The old man came out on the front porch and smiled at her with his head to one side, the way he did when there was something he wasn’t going to ask her, so she said, “We been up to the graveyard, looking after things a little.” She said we and he didn’t ask about it, so she said, “Me and the child. Seems like there’s two of us, now it’s moving around a little.”
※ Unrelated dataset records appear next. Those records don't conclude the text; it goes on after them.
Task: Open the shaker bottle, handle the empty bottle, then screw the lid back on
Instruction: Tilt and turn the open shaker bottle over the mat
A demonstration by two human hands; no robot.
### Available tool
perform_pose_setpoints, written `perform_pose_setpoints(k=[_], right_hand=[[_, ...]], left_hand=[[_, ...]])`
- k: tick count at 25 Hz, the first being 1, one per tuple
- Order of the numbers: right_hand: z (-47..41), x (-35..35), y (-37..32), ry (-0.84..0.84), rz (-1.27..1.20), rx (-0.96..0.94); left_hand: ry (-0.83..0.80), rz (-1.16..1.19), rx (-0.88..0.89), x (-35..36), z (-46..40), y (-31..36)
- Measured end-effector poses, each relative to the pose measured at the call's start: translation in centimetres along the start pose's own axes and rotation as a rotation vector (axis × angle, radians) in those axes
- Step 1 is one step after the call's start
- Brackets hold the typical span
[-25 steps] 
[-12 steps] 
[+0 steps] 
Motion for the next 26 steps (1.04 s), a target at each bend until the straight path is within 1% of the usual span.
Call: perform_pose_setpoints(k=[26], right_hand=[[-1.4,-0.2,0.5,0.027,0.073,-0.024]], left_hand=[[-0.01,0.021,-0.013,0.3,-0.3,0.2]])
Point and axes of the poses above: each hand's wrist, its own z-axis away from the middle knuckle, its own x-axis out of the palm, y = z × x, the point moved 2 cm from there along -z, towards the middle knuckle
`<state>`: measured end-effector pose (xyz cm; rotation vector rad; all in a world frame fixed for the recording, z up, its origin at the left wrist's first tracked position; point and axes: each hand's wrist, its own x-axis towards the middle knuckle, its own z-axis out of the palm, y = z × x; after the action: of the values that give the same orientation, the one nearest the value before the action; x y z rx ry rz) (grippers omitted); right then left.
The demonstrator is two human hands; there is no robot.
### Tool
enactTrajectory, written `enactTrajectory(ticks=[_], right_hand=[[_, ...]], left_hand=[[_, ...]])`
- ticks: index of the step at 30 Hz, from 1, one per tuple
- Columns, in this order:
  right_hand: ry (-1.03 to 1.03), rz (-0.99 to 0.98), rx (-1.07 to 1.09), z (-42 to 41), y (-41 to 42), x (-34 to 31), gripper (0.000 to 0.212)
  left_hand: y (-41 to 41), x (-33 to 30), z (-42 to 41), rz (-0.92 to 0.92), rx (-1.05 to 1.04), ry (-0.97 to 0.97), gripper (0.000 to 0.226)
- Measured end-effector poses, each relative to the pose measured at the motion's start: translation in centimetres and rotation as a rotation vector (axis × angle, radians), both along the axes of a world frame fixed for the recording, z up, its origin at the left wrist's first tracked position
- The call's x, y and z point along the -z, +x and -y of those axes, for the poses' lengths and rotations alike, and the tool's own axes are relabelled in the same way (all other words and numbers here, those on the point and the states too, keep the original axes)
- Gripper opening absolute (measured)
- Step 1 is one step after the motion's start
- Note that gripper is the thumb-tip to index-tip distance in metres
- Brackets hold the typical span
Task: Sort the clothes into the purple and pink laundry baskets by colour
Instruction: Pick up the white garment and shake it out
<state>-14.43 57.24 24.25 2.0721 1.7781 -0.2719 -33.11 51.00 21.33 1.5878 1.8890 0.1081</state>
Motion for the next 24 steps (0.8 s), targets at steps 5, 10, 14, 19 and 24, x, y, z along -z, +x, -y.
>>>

“Two of you,” he said. “That makes three of us, I believe. The three of us should probably have our supper.” And he held the door for her.
* * *
Doll would have loved that kitchen. It was all painted white, and the curtains were white. Sunlight came in in the morning. Lila polished it every day, the way Doll did that kitchen in Tammany. It was strange, but if Lila pretended she was just there to do the cleaning it made things easier. She knew how to do it, and she could stop thinking about what else might be expected of her. Like cooking. She took cuttings from some red geraniums she saw at the cemetery. “The frost going to kill them anyway. No reason they should go to waste. You never want to waste things,” she told the child. She put them in glasses on the windowsill to root, and they looked so beautiful that she brought her Bible and her tablet downstairs so she could work at the kitchen table.